A equipe também pretende desenvolver um irradiador compacto para laboratórios de análises clínicas. Por enquanto, os ensaios são feitos num reator de grandes dimensões, próprio para pesquisas: o Argonauta, do IEN. “Estamos estimando um custo de R$ 15 mil para o sistema compacto, um valor bem competitivo com os equipamentos tradicionais de análises clínicas”, diz Vergínia.

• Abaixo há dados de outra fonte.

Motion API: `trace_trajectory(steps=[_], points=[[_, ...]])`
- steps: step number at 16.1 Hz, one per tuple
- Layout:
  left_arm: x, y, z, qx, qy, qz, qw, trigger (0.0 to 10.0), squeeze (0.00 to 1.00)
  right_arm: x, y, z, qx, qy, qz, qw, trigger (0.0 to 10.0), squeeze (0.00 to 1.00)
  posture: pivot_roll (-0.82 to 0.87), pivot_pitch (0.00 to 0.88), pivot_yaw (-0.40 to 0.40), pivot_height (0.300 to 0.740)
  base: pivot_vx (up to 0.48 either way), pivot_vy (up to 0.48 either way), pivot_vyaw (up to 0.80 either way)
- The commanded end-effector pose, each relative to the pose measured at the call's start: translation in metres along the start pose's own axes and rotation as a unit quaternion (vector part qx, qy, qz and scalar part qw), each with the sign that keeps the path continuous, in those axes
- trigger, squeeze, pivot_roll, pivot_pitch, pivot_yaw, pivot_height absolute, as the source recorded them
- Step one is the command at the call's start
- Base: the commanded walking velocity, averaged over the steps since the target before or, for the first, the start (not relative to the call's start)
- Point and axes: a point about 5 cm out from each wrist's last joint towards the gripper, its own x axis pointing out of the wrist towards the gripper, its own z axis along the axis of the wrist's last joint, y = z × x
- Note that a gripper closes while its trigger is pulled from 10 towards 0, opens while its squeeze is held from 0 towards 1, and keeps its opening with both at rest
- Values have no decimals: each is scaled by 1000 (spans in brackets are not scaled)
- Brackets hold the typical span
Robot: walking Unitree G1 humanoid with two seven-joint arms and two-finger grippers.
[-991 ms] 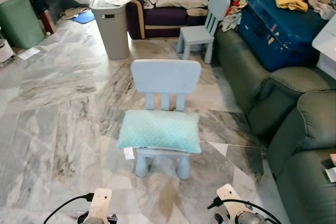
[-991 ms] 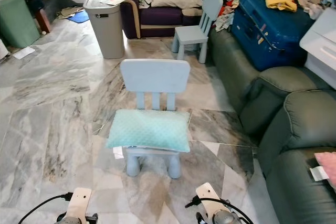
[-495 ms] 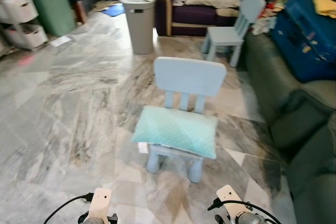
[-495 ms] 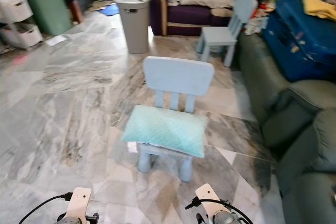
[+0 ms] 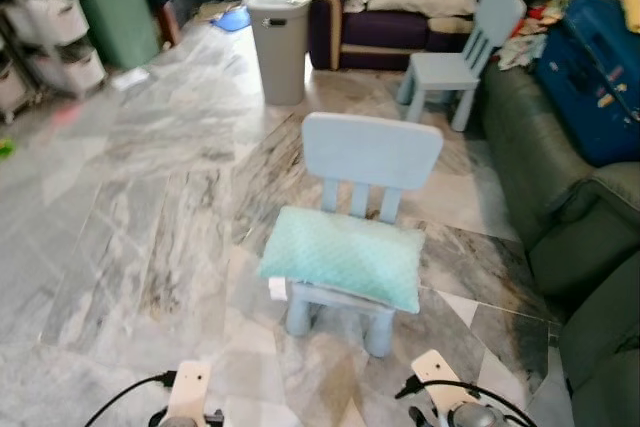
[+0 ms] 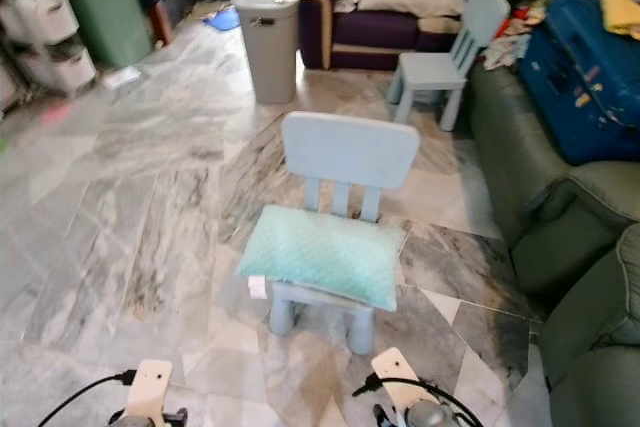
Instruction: Move the pillow to the sofa
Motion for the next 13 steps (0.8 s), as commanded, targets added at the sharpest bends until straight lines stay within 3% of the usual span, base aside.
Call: trace_trajectory(steps=[1, 8, 13], points=[[0, 2, -2, -4, 4, -2, 1000, 10000, 0, 0, 0, 1, 3, -1, -1, 1000, 10000, 0, 114, 0, -22, 740, 0, 0, 0], [0, 3, -3, -7, 3, -4, 1000, 10000, 0, 0, 1, 1, 6, -2, -1, 1000, 10000, 0, 114, 0, -20, 740, 0, 0, 0], [0, 3, -2, -4, 2, -5, 1000, 10000, 0, 0, 1, 1, 6, -2, -1, 1000, 10000, 0, 114, 0, -20, 740, 226, 262, 0]])
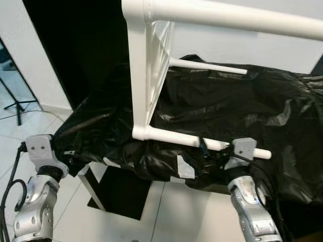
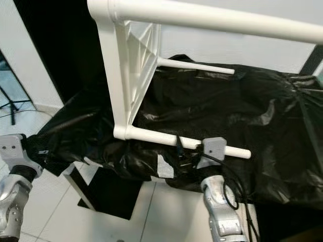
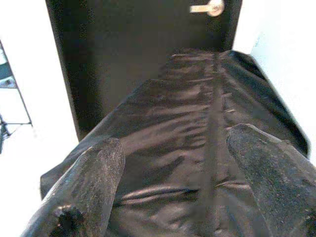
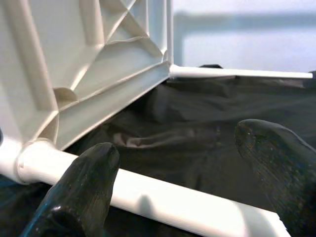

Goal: Building children table

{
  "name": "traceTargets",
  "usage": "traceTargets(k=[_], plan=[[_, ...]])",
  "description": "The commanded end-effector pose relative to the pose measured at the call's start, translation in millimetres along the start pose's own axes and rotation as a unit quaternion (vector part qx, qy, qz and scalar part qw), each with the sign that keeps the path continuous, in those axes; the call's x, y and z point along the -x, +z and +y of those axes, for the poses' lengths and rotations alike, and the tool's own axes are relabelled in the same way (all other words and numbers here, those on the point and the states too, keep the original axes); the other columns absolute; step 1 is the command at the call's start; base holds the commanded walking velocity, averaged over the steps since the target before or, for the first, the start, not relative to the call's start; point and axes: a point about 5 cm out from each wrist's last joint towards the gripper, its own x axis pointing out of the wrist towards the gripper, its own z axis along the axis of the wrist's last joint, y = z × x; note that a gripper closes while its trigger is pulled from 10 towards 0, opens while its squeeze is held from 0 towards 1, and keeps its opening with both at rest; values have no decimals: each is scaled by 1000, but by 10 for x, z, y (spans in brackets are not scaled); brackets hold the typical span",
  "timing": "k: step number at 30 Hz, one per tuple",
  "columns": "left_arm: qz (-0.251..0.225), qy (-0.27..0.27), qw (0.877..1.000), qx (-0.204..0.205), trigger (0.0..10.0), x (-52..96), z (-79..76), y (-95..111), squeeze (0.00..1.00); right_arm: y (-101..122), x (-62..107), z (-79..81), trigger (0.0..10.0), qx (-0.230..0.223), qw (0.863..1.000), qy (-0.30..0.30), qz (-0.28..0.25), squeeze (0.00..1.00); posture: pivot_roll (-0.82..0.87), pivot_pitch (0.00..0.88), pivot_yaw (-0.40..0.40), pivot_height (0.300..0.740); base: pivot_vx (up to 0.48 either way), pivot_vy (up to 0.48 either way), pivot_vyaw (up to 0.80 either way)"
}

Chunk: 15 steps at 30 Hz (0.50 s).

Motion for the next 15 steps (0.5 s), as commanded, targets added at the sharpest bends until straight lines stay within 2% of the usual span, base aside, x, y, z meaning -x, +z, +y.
traceTargets(k=[1, 10, 12, 15], plan=[[-1, -17, 1000, -7, 10000, -28, -59, 20, 0, 6, 12, -90, 10000, 11, 1000, -13, 1, 0, 52, 0, -27, 740, 0, 0, 0], [-7, -59, 998, -29, 10000, -42, -155, 113, 0, 61, -20, -177, 10000, 40, 999, -24, -7, 0, 52, 0, -25, 740, 0, 0, 0], [-17, -82, 996, -34, 10000, -52, -192, 178, 0, 136, -64, -199, 10000, 57, 998, -20, -19, 0, 50, 0, -25, 740, 0, 0, 0], [-22, -106, 993, -36, 10000, -46, -203, 210, 0, 185, -95, -197, 10000, 56, 998, -13, -26, 0, 48, 0, -23, 740, 0, 0, 0]])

O método tem outras aplicações. Em testes, já se pôde identificar bactérias na água. Com isso, a técnica poderia servir para exames de potabilidade, que identifiquem bactérias em amostras retiradas de poços, caixas d’água, rios e lagos. Os pesquisadores já reconheceram espírilos e estreptococos em imagens neutrongráficas de amostras de água, por exemplo.

Vírus e explosivos
Capazes de causar mais de cem tipos de doença, os vírus também estão na mira da equipe da Coppe. Pela radiografia com nêutrons, o engenheiro Reinaldo Wacha detectou o vírus influenza A, causador da gripe. Mas os vírus são mais difíceis de identificar. “Eles são bem menores que as bactérias e sofrem muitas mutações”, explica a pesquisadora.Numa outra linha, fruto da pesquisa do físico Ademir Xavier da Silva, o objetivo é aplicar a neutrongrafia em detecção de drogas e explosivos. Nos testes, ele detectou amostras de explosivos e de cocaína em diferentes formas e graus de pureza, acondicionadas em tubos de alumínio e submetidas à ocultação por chumbo, fumo, alumínio, plásticos, couro, ferro e tecido. “Os resultados obtidos na detecção de drogas e explosivos ocultos por diversos tipos de materiais têm sido bastantes animadores”, diz Vergínia.